On Saturday, the MLBPA even went so far as to cut down several of its asks in an attempt to better negotiate with the owners. Ownership would still have been getting an easy revenue win on their side. But rather than making progress with its own Monday deadline set, the owners rejected it almost outright; their counterproposal was a slap in the face, offering only $1 million more on one year of CBT thresholds. It almost pushed the players away from the bargaining table entirely.

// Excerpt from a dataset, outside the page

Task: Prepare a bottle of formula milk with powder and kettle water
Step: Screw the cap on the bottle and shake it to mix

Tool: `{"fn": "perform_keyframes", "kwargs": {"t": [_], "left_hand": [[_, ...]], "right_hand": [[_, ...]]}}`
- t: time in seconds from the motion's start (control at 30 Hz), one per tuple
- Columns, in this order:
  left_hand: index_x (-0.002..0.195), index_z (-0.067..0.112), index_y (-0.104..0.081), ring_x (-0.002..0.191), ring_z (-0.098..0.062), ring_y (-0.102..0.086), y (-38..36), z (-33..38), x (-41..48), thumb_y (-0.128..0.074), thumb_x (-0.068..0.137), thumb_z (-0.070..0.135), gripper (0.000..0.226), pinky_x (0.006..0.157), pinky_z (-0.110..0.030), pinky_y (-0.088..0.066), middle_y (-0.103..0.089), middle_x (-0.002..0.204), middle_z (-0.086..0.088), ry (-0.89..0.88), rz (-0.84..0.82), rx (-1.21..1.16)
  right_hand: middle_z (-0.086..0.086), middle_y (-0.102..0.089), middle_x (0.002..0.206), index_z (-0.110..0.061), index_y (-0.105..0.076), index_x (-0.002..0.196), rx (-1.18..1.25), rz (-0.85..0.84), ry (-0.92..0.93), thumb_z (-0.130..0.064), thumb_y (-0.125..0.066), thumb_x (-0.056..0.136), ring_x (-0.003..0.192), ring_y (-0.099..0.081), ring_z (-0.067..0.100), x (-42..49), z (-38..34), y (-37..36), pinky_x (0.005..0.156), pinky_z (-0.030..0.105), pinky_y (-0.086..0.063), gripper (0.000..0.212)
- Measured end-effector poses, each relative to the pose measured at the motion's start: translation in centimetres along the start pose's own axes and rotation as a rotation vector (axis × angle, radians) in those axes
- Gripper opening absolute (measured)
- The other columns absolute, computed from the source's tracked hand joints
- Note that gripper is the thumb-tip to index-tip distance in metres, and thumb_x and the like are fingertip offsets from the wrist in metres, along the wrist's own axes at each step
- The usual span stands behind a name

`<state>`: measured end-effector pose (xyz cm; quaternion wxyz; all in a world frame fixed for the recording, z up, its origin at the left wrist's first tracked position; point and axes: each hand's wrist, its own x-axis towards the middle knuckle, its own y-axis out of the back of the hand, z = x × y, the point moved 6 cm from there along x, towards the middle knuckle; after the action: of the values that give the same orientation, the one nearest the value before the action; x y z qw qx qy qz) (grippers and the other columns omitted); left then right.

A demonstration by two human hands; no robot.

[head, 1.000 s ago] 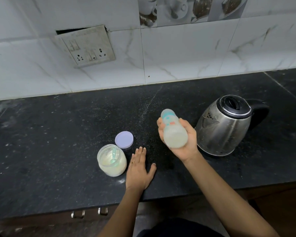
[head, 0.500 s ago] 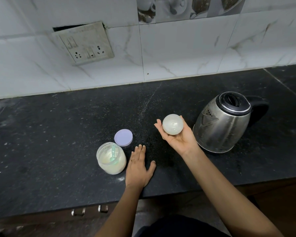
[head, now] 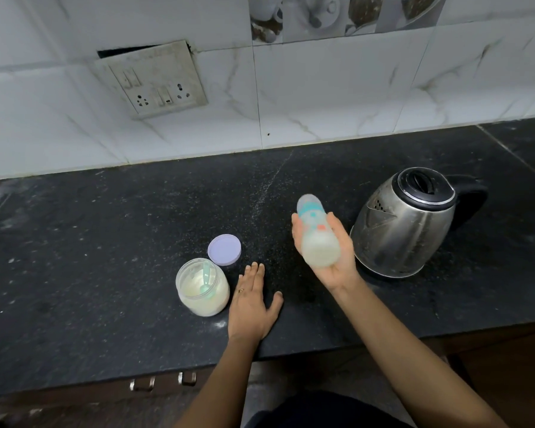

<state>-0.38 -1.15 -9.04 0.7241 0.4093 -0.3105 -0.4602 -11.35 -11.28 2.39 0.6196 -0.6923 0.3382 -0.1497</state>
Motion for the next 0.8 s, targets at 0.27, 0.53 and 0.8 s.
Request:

This should be the chart that everyone keeps in mind when discussing the negotiations:
Not to mention keeping up with the sport’s growth overall… where just talking keeping up with inflation here. https://t.co/b6B1kChoBs pic.twitter.com/msKQZhKgsn
— Eno Sarris (@enosarris) February 25, 2022
Ownership refuses to keep up with mere inflation in compensating the actual people who market their product. The players are not asking for the moon, and yet that’s still not enough for the Scrooge McDucks of the world. For as much as ownership likes to talk about some overall figures increasing in their recent proposals, they’re not actually commensurate raises. And as Sean Forman of Baseball Reference noted, they really aren’t saving themselves that much by refusing to increase salaries accordingly:
I keep plugging $50k x 25 into my calculator because I can't believe the owners are quibbling over $1.25m / team and I assume I must be off by a zero somewhere. https://t.co/Et1prT8sdW
— Sean Forman (@sean_forman) March 1, 2022
They’d be getting extra revenue from expanded playoffs too (playoffs that even then, they tried to push to an extravagant number), and again, that’s still not enough.
It also shouldn’t be forgotten that these deadlines were solely created by MLB owners without union consultation. February 28th was initially the latest that MLB said they would continue negotiating while keeping Opening Day on the schedule. It was a deadline of their own making; as a reminder, MLB announced on July 6, 2020 that its pandemic/bargaining-delayed Opening Day would be July 23rd. The MLBPA never indicated that they needed the whole March slate to get ready, but, well, MLB said the deadline was the deadline. By the early afternoon of that day, reports were already out confirming that MLB was OK with letting April games go by the wayside, and that really should’ve signaled to all what was on the horizon.
So here we are. The Yankees were scheduled to begin play on March 31st against the Rangers in Texas. That will not happen, and neither that nor any of the other cancelled games in the first two series will be made up. At this point, whenever we’ll have baseball again just seems to depend on which exact fraction of the standard 162-game schedule is financially acceptable to owners (if they even deign to start actually negotiating again). Lovely.
The past 24 hours feel like nothing more than a master class by the league in trying to act like they cared about getting a deal done in time to save Opening Day.
— Britt Ghiroli (@Britt_Ghiroli) March 1, 2022
There might not be any Major League Baseball to follow in the immediate future, but we at Pinstripe Alley will continue to do our best to provide compelling daily programming. There will still be prospect news and minor league action to discuss, and I’m sure the labor unrest won’t be fully quiet. Maybe something good will happen and we’ll get a sense of when Opening Day might actually come around, if it does at all.
Hope is all we currently have going for us, but unfortunately, it’s the hope that billionaire owners learn a lesson about screwing over a workforce. That doesn’t always come to pass, and so for now, we must all be crushed by their collective boot.